[[ SUPPLIED DATA, beginning ]]

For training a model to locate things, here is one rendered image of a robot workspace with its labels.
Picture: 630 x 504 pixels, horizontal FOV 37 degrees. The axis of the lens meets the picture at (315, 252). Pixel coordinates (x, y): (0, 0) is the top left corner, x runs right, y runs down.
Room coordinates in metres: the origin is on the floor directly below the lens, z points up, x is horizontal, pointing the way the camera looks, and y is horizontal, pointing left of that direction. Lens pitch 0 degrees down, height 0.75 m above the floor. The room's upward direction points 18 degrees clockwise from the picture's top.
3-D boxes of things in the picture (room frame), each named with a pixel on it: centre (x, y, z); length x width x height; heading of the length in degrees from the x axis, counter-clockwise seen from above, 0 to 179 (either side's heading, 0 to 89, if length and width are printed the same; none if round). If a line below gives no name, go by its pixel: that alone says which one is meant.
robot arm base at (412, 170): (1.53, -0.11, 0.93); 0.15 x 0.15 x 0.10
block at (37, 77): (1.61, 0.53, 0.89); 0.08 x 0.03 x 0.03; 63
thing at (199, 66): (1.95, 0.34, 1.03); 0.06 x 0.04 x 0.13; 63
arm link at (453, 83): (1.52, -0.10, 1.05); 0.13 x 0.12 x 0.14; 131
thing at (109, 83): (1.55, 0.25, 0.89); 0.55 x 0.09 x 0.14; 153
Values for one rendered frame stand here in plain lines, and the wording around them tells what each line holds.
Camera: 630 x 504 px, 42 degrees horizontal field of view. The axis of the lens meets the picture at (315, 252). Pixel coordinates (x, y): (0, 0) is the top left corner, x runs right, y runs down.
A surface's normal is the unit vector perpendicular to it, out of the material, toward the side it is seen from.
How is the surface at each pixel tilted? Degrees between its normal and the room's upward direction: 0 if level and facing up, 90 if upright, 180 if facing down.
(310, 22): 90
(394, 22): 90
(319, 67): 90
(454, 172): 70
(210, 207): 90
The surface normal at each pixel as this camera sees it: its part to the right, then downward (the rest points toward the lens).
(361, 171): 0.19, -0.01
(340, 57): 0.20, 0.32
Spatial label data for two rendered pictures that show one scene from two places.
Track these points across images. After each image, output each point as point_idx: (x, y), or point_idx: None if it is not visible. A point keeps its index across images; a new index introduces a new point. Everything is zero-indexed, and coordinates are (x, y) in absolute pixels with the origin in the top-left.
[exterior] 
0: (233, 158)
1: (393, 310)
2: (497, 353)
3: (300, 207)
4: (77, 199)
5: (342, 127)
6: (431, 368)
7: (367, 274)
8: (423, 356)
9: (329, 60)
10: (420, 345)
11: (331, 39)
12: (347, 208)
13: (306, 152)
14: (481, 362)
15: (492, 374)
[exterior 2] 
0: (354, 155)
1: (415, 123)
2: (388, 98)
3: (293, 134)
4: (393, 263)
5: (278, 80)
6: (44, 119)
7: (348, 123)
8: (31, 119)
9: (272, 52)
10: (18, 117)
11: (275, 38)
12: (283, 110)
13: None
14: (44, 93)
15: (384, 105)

[[ SUPPLIED DATA, end ]]

_ASSIGNED TASK_. Search the entries for the word "above" and copy every line that holds it.

_OUTPUT OF THE TASK_.
Room coordinates in metres: the origin is on the floor directly below the lens, z points up, x is horizontal, pointing the way the camera looks, and y is horizontal, pointing left of that direction. Lens pitch 0 degrees down, height 0.75 m above the floor. The room's upward direction points 18 degrees clockwise from the picture's top.
3-D boxes of things in the picture (room frame), each named with a pixel on it: centre (x, y, z); length x width x height; heading of the length in degrees from the x axis, counter-clockwise seen from above, 0 to 179 (either side's heading, 0 to 89, if length and width are printed the same; none if round). If a line below gives no name, go by its pixel: that alone says which one is meant.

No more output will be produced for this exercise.